WORK INSTRUCTION: Any picture must be dropped, but each line of the data should be duplicated exactly.

======== DATA BLOCK ========

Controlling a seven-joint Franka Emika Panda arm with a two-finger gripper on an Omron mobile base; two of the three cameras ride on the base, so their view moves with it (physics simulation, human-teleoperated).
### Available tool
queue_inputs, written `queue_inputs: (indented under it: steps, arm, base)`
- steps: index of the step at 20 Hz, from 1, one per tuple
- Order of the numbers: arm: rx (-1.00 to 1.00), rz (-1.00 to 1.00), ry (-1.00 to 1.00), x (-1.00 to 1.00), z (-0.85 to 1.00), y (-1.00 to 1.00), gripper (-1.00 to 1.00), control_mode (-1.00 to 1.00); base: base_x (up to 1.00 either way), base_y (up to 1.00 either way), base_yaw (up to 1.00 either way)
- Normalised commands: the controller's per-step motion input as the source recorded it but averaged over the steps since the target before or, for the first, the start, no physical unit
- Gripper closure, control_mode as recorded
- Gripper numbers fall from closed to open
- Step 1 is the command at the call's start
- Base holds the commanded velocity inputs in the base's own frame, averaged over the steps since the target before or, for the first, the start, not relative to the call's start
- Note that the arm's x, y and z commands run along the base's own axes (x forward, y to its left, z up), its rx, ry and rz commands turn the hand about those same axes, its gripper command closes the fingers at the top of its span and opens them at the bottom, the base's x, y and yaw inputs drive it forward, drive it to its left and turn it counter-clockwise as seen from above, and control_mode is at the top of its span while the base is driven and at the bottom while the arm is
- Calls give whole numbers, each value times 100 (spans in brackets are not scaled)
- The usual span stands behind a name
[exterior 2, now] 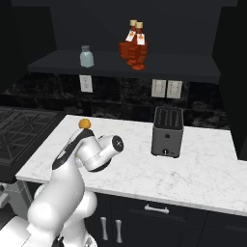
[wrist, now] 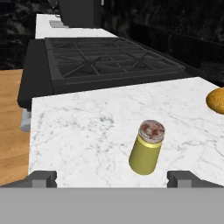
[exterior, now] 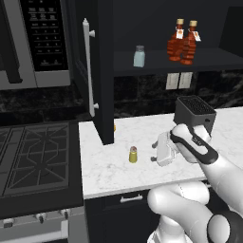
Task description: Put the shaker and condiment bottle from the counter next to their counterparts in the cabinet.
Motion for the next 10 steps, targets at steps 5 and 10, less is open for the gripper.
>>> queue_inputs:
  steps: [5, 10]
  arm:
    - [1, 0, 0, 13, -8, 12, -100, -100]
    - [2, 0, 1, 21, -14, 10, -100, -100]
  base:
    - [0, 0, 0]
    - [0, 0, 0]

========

RESULT OF THIS TASK:
Controlling a seven-joint Franka Emika Panda arm with a two-finger gripper on an Omron mobile base; two of the three cameras ride on the base, so their view moves with it (physics simulation, human-teleoperated).
### Available tool
queue_inputs, written `queue_inputs: (indented under it: steps, arm, base)`
- steps: index of the step at 20 Hz, from 1, one per tuple
- Order of the numbers: arm: rx (-1.00 to 1.00), rz (-1.00 to 1.00), ry (-1.00 to 1.00), x (-1.00 to 1.00), z (-0.85 to 1.00), y (-1.00 to 1.00), gripper (-1.00 to 1.00), control_mode (-1.00 to 1.00); base: base_x (up to 1.00 either way), base_y (up to 1.00 either way), base_yaw (up to 1.00 either way)
- Normalised commands: the controller's per-step motion input as the source recorded it but averaged over the steps since the target before or, for the first, the start, no physical unit
- Gripper closure, control_mode as recorded
- Gripper numbers fall from closed to open
- Step 1 is the command at the call's start
- Base holds the commanded velocity inputs in the base's own frame, averaged over the steps since the target before or, for the first, the start, not relative to the call's start
- Note that the arm's x, y and z commands run along the base's own axes (x forward, y to its left, z up), its rx, ry and rz commands turn the hand about those same axes, its gripper command closes the fingers at the top of its span and opens them at the bottom, the base's x, y and yaw inputs drive it forward, drive it to its left and turn it counter-clockwise as seen from above, and control_mode is at the top of its span while the base is driven and at the bottom while the arm is
- Calls give whole numbers, each value times 100 (spans in brackets are not scaled)
- The usual span stands behind a name
[exterior 2, now] 
[wrist, now] 
[exterior, now] 
Task description: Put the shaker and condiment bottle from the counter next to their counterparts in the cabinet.
Motion for the next 10 steps, targets at steps 5 and 10, less is open for the gripper.
>>> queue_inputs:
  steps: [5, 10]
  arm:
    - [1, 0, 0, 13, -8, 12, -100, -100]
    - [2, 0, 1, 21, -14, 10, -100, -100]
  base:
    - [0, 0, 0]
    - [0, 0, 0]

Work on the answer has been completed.